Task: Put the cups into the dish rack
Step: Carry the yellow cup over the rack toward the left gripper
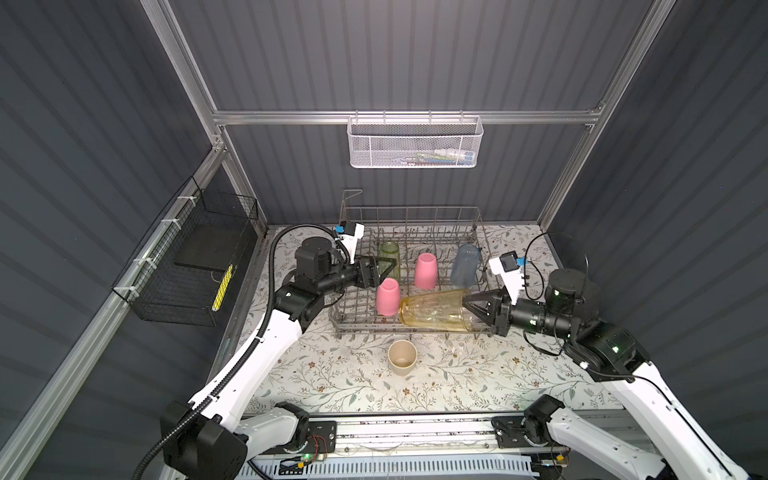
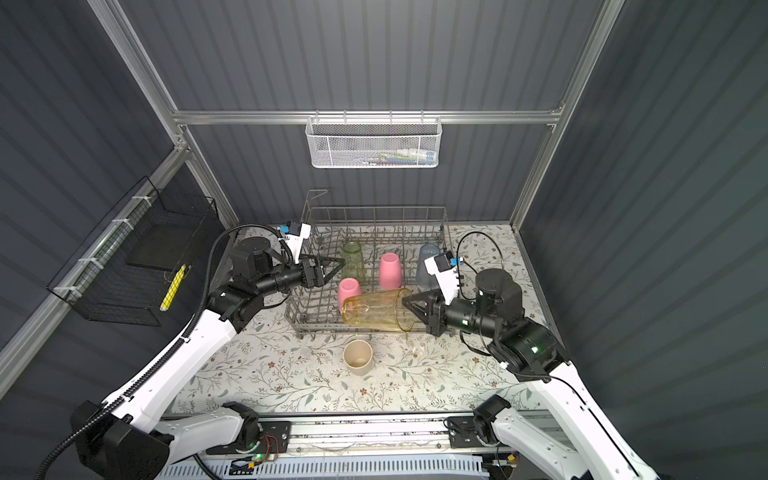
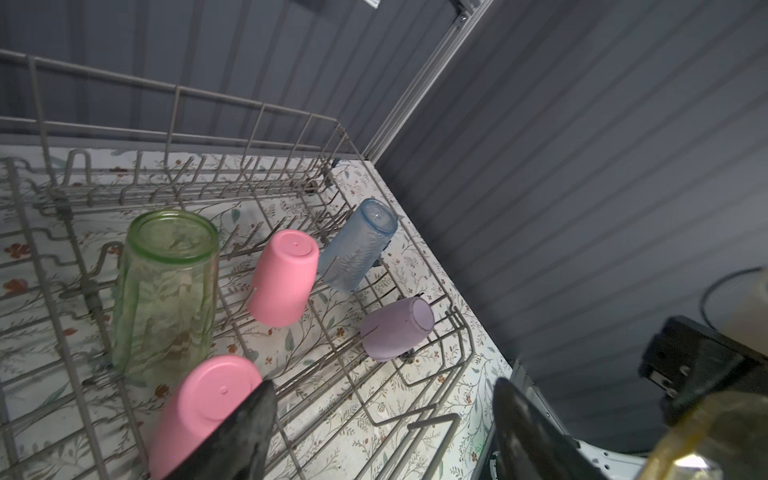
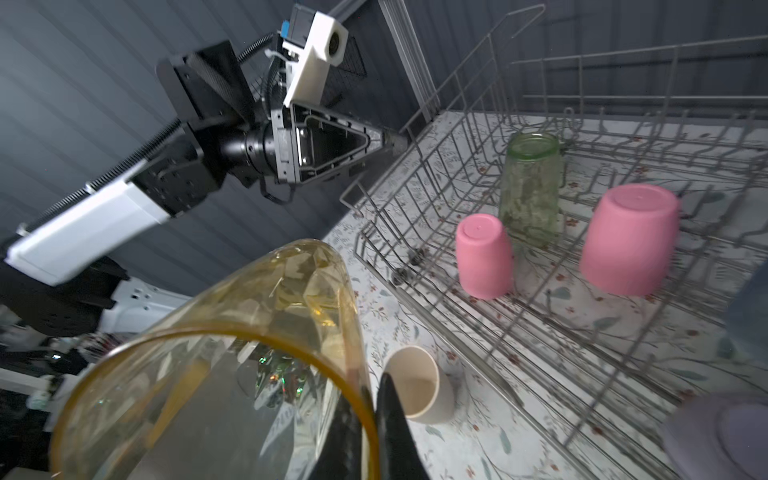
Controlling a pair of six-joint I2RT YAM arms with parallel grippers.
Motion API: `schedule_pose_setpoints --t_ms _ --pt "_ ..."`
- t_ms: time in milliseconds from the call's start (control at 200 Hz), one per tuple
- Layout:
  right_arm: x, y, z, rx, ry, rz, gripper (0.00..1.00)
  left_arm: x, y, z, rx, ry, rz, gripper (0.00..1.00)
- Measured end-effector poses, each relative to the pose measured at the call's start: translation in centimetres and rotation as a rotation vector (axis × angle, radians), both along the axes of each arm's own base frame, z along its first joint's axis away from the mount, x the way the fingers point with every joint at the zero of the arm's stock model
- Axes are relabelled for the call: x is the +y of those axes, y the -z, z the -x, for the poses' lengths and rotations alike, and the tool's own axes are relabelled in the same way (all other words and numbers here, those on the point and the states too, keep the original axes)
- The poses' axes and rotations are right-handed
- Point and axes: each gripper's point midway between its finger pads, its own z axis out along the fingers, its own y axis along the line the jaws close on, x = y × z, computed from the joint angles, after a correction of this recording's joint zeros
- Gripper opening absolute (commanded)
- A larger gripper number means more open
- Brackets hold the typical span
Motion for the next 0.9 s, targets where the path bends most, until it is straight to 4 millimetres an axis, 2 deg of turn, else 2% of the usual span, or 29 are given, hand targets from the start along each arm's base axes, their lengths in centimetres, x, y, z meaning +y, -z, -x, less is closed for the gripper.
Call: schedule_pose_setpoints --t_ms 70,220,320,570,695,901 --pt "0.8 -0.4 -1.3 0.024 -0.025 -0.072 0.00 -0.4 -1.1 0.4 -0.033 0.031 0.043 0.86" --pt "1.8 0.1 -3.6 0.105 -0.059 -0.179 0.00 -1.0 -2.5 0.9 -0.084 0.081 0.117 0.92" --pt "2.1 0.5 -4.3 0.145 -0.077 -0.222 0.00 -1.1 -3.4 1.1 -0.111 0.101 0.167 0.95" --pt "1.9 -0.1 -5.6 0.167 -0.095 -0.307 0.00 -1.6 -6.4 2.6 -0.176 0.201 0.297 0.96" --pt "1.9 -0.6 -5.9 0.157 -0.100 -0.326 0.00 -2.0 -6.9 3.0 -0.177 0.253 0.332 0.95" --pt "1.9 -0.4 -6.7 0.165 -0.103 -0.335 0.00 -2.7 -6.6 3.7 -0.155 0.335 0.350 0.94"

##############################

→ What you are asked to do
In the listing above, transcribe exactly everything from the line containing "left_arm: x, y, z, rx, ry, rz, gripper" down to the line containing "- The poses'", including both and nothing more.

→ Output of the task
  left_arm: x, y, z, rx, ry, rz, gripper (0.00..1.00)
- Measured end-effector poses, each relative to the pose measured at the call's start: translation in centimetres and rotation as a rotation vector (axis × angle, radians), both along the axes of each arm's own base frame, z along its first joint's axis away from the mount, x the way the fingers point with every joint at the zero of the arm's stock model
- Axes are relabelled for the call: x is the +y of those axes, y the -z, z the -x, for the poses' lengths and rotations alike, and the tool's own axes are relabelled in the same way (all other words and numbers here, those on the point and the states too, keep the original axes)
- The poses' axes and rotations are right-handed

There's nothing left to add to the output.